Task item:
Only one portion of the data is to be written out: from the line bearing "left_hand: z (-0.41" through the line bearing "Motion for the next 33". Write it exactly as it appears.

Source records:

#####

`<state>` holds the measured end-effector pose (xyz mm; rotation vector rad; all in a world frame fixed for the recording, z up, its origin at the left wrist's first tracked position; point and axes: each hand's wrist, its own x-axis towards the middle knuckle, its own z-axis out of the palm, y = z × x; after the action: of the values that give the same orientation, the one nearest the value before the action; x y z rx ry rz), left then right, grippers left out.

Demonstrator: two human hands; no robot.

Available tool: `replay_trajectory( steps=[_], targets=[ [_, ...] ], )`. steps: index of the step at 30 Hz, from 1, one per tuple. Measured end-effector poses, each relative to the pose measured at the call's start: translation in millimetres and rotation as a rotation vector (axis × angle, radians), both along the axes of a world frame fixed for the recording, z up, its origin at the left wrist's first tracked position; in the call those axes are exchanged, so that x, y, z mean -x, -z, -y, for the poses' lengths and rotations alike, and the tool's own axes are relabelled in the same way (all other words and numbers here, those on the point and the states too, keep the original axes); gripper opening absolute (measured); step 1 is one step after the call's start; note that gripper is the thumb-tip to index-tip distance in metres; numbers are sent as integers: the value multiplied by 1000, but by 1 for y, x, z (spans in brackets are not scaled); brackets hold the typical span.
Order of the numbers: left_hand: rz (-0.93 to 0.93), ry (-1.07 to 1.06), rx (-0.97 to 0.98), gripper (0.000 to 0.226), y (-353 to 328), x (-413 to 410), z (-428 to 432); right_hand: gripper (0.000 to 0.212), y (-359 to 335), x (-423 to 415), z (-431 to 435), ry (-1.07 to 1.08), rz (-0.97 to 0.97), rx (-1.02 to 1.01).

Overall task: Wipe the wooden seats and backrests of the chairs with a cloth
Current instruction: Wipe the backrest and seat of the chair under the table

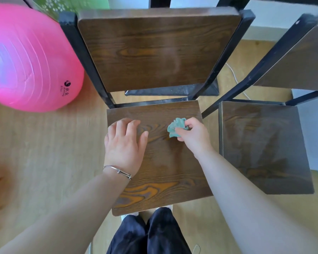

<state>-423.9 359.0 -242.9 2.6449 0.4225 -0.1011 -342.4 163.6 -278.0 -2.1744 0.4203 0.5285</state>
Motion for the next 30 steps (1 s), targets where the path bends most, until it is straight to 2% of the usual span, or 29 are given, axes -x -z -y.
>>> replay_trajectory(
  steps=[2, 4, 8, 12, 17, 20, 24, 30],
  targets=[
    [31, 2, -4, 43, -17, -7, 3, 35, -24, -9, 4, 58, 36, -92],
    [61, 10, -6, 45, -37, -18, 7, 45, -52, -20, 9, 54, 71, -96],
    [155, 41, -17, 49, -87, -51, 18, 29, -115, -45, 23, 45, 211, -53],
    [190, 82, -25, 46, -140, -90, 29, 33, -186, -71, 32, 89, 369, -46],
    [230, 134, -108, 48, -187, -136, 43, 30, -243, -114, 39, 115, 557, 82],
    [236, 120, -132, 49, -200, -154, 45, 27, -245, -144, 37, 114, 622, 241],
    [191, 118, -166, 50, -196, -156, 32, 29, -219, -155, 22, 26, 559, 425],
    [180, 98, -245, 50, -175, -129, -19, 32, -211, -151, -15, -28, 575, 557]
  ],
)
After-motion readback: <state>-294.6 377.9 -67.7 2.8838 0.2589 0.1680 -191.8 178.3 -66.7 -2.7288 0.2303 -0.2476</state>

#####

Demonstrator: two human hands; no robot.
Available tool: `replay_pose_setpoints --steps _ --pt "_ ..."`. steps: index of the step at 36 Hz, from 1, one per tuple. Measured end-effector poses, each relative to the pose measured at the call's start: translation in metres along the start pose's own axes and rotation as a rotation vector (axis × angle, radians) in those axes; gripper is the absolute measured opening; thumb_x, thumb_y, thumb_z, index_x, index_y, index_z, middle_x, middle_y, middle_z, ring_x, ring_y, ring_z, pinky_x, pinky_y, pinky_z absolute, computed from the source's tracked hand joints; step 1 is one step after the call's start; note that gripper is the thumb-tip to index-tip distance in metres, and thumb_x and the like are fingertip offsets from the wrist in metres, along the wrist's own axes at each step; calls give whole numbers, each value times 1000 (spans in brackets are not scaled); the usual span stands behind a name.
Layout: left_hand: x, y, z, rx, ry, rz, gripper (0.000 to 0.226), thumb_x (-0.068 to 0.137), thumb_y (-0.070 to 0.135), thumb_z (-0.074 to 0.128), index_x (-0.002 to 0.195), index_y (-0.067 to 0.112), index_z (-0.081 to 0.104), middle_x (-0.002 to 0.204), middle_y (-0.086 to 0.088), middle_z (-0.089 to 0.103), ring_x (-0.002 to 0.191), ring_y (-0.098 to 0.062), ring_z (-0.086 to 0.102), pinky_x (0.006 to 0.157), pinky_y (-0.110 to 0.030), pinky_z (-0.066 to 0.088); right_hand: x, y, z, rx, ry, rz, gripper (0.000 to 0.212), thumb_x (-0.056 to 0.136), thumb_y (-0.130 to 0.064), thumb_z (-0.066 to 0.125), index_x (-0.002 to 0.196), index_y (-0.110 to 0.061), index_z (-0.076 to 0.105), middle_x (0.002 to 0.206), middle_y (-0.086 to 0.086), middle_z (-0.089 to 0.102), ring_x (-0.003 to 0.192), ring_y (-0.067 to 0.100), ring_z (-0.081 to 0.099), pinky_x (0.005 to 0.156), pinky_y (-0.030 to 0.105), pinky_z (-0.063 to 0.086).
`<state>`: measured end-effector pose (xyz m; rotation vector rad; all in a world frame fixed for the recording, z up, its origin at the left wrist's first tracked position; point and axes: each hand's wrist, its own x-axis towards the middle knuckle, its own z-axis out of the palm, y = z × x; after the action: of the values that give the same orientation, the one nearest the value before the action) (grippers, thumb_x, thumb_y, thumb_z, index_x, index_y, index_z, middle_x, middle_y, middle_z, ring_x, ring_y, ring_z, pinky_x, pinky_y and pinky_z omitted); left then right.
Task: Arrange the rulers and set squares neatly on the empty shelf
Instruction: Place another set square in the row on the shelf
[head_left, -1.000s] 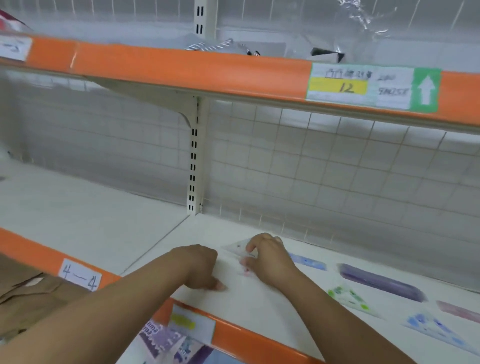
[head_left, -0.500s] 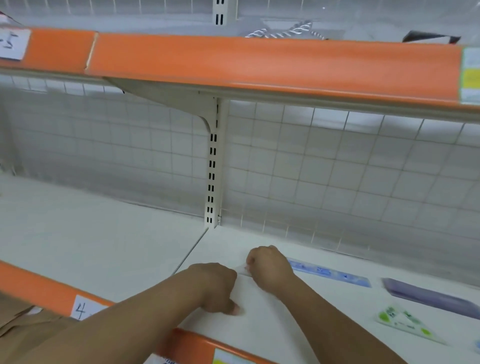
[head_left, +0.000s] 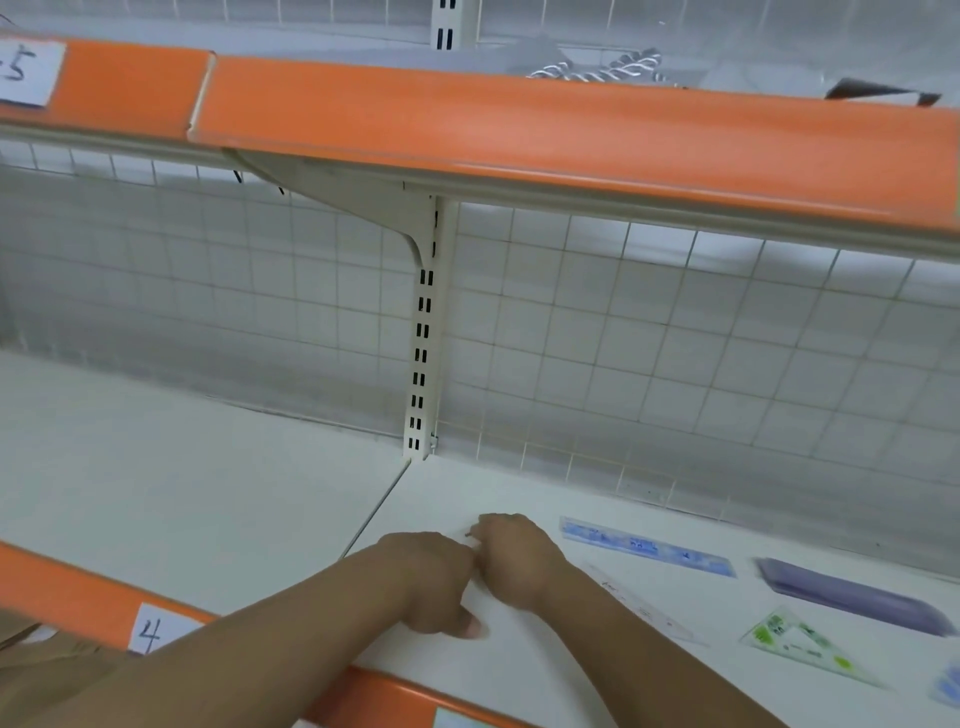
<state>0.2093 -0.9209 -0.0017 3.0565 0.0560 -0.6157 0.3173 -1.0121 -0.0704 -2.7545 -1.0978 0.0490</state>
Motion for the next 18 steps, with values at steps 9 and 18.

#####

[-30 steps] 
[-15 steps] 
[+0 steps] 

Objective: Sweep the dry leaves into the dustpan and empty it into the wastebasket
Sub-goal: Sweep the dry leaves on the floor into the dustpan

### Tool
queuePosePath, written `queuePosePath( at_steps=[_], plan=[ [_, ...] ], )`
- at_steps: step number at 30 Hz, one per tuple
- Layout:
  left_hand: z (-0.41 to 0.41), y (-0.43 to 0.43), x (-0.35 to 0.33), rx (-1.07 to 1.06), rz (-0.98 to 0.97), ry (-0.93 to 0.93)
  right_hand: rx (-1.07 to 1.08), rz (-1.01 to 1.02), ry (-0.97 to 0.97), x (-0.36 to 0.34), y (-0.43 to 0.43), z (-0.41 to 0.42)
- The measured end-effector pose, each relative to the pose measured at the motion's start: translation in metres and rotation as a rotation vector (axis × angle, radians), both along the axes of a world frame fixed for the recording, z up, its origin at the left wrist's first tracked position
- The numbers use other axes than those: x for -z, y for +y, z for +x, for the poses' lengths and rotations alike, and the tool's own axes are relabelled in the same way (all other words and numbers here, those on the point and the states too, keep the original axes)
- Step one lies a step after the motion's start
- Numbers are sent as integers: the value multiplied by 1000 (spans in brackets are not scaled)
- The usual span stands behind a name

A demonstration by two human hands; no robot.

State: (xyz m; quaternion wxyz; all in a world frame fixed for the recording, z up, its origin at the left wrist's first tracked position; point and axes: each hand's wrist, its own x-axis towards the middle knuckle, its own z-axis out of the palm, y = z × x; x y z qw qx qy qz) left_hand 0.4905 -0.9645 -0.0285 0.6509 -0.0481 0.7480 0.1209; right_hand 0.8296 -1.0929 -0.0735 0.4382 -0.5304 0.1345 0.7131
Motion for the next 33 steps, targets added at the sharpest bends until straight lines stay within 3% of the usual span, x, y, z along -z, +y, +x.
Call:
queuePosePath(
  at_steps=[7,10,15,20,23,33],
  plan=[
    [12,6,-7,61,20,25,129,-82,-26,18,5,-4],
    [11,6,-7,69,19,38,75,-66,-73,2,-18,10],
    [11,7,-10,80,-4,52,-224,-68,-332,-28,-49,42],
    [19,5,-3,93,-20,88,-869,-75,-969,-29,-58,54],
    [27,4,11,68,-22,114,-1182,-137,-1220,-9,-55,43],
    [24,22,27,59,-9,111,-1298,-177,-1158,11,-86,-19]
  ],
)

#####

Task answer:
  left_hand: z (-0.41 to 0.41), y (-0.43 to 0.43), x (-0.35 to 0.33), rx (-1.07 to 1.06), rz (-0.98 to 0.97), ry (-0.93 to 0.93)
  right_hand: rx (-1.07 to 1.08), rz (-1.01 to 1.02), ry (-0.97 to 0.97), x (-0.36 to 0.34), y (-0.43 to 0.43), z (-0.41 to 0.42)
- The measured end-effector pose, each relative to the pose measured at the motion's start: translation in metres and rotation as a rotation vector (axis × angle, radians), both along the axes of a world frame fixed for the recording, z up, its origin at the left wrist's first tracked position
- The numbers use other axes than those: x for -z, y for +y, z for +x, for the poses' lengths and rotations alike, and the tool's own axes are relabelled in the same way (all other words and numbers here, those on the point and the states too, keep the original axes)
- Step one lies a step after the motion's start
- Numbers are sent as integers: the value multiplied by 1000 (spans in brackets are not scaled)
- The usual span stands behind a name

A demonstration by two human hands; no robot.

State: (xyz m; quaternion wxyz; all in a world frame fixed for the recording, z up, its origin at the left wrist's first tracked position; point and axes: each hand's wrist, its own x-axis towards the middle knuckle, its own z-axis out of the palm, y = z × x; x y z qw qx qy qz) left_hand 0.4905 -0.9645 -0.0285 0.6509 -0.0481 0.7480 0.1209; right_hand 0.8296 -1.0929 -0.0735 0.4382 -0.5304 0.1345 0.7131
Motion for the next 33 steps, targets added at the sharpest bends until straight lines stay within 3% of the usual span, x, y, z along -z, +y, +x.

This output is now finished.